6. Capital Structure Determinants at Different Stage of Their Life Cycle: Cluster Analysis
Results
To verify the existence of different capital-structure determinants for firms at different stages of
their life cycle, in this section the sample was sorted according to a cluster analysis approach. Instead
of using a deterministic approach, for example, by identifying, alternatively, young firms as those less
than 5, 10, or 15 years old, we applied an inductive criteria. The cluster analysis approach revealed
whether there were structural differences arising within the sample, and allowing to sort it,
independently of the arbitrary sorting criteria.
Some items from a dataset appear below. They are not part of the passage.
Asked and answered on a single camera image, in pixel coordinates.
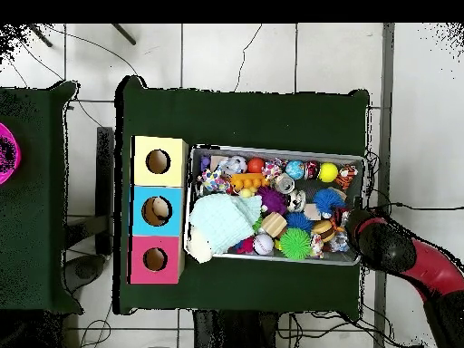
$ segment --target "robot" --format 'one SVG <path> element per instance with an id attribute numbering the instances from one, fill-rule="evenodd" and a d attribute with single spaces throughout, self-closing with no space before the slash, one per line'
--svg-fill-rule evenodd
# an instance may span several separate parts
<path id="1" fill-rule="evenodd" d="M 398 276 L 416 288 L 438 348 L 464 348 L 460 261 L 379 210 L 351 211 L 345 229 L 350 247 L 362 255 L 366 266 Z"/>

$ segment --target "pink box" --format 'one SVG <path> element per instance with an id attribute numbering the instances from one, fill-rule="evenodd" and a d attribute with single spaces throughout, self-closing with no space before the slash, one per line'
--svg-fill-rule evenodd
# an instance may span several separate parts
<path id="1" fill-rule="evenodd" d="M 151 248 L 164 251 L 167 260 L 159 271 L 152 271 L 144 264 L 144 255 Z M 180 237 L 132 237 L 132 251 L 129 256 L 132 285 L 175 285 L 183 269 L 183 255 Z"/>

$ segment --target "dark green tablecloth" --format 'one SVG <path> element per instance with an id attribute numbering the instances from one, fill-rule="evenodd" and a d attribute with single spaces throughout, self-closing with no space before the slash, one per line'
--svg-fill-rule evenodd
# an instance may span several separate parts
<path id="1" fill-rule="evenodd" d="M 65 163 L 63 108 L 77 84 L 0 88 L 0 121 L 21 150 L 0 186 L 0 309 L 80 312 L 63 289 Z"/>
<path id="2" fill-rule="evenodd" d="M 116 172 L 122 169 L 122 183 L 116 179 L 119 201 L 115 202 L 115 209 L 121 208 L 121 223 L 115 213 L 116 310 L 338 310 L 356 318 L 359 266 L 231 258 L 213 258 L 199 265 L 187 256 L 177 285 L 128 285 L 130 138 L 160 136 L 182 138 L 190 145 L 210 143 L 362 156 L 368 103 L 366 91 L 350 95 L 281 95 L 155 90 L 144 88 L 138 77 L 126 77 L 116 91 Z"/>

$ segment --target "green spiky ball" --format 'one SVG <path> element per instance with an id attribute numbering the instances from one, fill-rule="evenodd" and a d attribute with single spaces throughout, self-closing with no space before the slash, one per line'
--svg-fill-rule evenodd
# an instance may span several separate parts
<path id="1" fill-rule="evenodd" d="M 261 224 L 263 224 L 263 218 L 259 217 L 259 219 L 256 221 L 256 223 L 252 226 L 253 230 L 257 232 L 259 228 L 261 228 Z"/>
<path id="2" fill-rule="evenodd" d="M 280 238 L 282 252 L 290 259 L 302 260 L 311 251 L 311 238 L 300 228 L 288 228 Z"/>

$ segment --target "green table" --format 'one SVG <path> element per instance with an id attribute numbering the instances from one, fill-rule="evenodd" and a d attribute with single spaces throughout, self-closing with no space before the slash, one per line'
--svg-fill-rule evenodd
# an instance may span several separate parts
<path id="1" fill-rule="evenodd" d="M 127 76 L 116 91 L 115 312 L 131 308 L 260 311 L 338 310 L 358 317 L 359 266 L 186 257 L 177 285 L 128 285 L 132 135 L 182 138 L 192 145 L 363 155 L 367 91 L 349 95 L 223 93 L 147 89 Z"/>

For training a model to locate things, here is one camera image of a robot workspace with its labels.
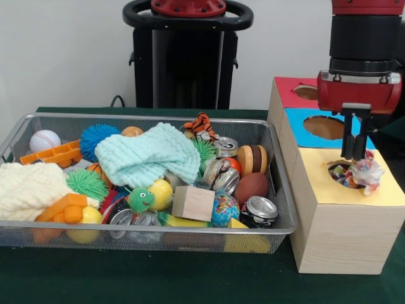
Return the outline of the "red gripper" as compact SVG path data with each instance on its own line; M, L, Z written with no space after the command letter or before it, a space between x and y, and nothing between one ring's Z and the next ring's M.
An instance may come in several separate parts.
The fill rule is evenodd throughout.
M373 115L394 112L402 92L400 73L386 76L352 76L321 71L317 78L318 106L321 110L340 113L344 109L368 110ZM362 160L366 154L369 118L361 119L359 134L352 135L352 115L344 115L341 157Z

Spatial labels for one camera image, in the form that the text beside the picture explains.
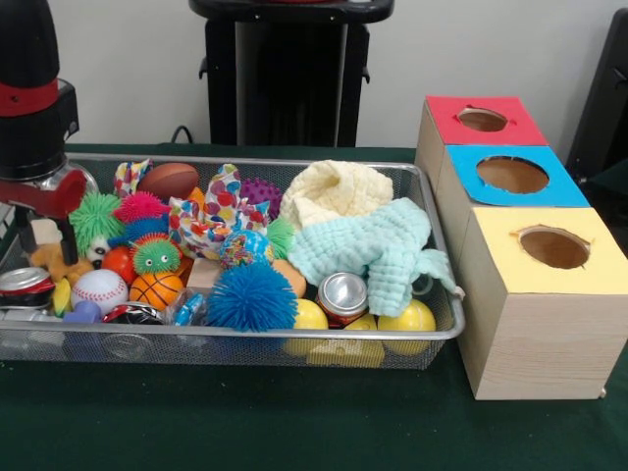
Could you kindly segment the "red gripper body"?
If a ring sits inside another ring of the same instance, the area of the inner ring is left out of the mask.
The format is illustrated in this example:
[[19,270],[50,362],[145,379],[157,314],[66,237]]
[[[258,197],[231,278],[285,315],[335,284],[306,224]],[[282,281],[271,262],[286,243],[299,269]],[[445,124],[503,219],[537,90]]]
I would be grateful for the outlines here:
[[65,220],[81,203],[86,178],[79,169],[61,169],[47,179],[1,181],[1,202],[53,220]]

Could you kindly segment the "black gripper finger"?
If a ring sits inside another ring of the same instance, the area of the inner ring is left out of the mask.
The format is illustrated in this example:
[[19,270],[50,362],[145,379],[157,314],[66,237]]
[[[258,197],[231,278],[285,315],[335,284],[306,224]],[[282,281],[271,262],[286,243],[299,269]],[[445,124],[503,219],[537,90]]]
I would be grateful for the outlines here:
[[34,232],[29,219],[28,208],[17,207],[17,231],[20,244],[25,253],[33,253],[37,249]]
[[66,265],[75,265],[79,261],[74,228],[69,218],[57,221],[57,228],[61,233],[61,249]]

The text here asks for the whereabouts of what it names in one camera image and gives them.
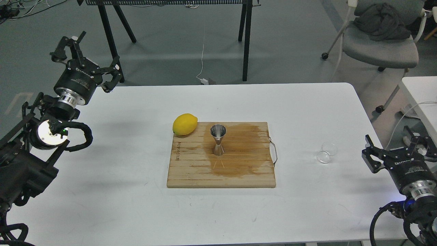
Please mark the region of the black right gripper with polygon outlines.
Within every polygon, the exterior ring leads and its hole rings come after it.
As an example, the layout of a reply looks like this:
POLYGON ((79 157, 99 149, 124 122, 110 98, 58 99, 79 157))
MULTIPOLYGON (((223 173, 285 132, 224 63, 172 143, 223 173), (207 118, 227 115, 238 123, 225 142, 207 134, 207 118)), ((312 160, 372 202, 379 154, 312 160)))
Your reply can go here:
POLYGON ((436 197, 436 178, 425 163, 424 156, 416 151, 417 145, 423 145, 425 156, 436 158, 436 145, 429 136, 415 136, 408 126, 404 126, 403 130, 411 137, 409 147, 387 151, 375 147, 370 136, 365 135, 362 158, 373 174, 387 169, 400 194, 414 200, 436 197))

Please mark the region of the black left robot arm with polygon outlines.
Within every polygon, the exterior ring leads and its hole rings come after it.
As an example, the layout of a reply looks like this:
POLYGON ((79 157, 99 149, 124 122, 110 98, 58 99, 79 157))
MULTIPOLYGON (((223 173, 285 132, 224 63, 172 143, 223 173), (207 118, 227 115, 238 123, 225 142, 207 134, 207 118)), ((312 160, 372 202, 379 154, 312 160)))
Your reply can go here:
POLYGON ((22 120, 1 139, 1 245, 28 246, 28 226, 7 224, 13 205, 24 206, 41 194, 56 178, 55 163, 64 151, 87 148, 92 130, 77 122, 78 105, 90 102, 97 87, 111 92, 122 80, 119 56, 108 67, 86 58, 79 37, 62 37, 51 52, 53 62, 66 66, 54 86, 56 97, 39 93, 33 104, 22 105, 22 120))

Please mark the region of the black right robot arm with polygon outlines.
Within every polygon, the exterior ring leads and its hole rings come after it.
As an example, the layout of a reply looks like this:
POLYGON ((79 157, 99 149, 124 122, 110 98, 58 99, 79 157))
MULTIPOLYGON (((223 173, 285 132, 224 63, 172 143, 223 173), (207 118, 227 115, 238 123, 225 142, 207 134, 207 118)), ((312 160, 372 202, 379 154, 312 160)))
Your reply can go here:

The number of clusters leading to the greatest separation
(distance) was not known a priori but was computed from the data. The goal was to minimize
variability within the clusters and maximize variability between clusters. The two-step cluster analysis
employed here is an exploratory tool designed to reveal natural groupings (or clusters) within a dataset
that would otherwise not be apparent (He at al. 2005, Chiu et al. 2001).
The algorithm had several
desirable features that differentiated it from traditional clustering techniques. First of all, it allowed for
the handling of continuous variables (by assuming variables to be independent, a joint multinomial-normal distribution was applied to continuous variables) and automatically selecting the number of
clusters (by comparing the values of a model-choice criterion across different clustering solutions, the
procedure automatically determined the optimal number of clusters). Four clusters representing
different features were automatically identified. Cluster 1 was not representative and was deleted, as it
consisted of less then 1% of the firms in the entire sample. Cluster 2 represented about 14,5% of the
entire sample and consisted of old firms with an average age of 58 years and a standard deviation of
13.2 (8.9% sales growth on average).
Cluster 3 (about 39,7% of the whole sample) comprised mainly
middle-aged firms (28 years old) with a standard deviation of 6.3 (10.2% sales growth on average).
Cluster 4 (about 45,0% of the entire sample) represented young firms with an average age of 11 years
and a standard deviation of 5 (17.7% sales growth on average). According to the characteristics of the
clusters obtained, showed in table 4, clusters 4, 3 and 2, i.e., young, middle (growing), and old firms,
were analyzed. Table 5 shows the main descriptive statistics for the three clusters.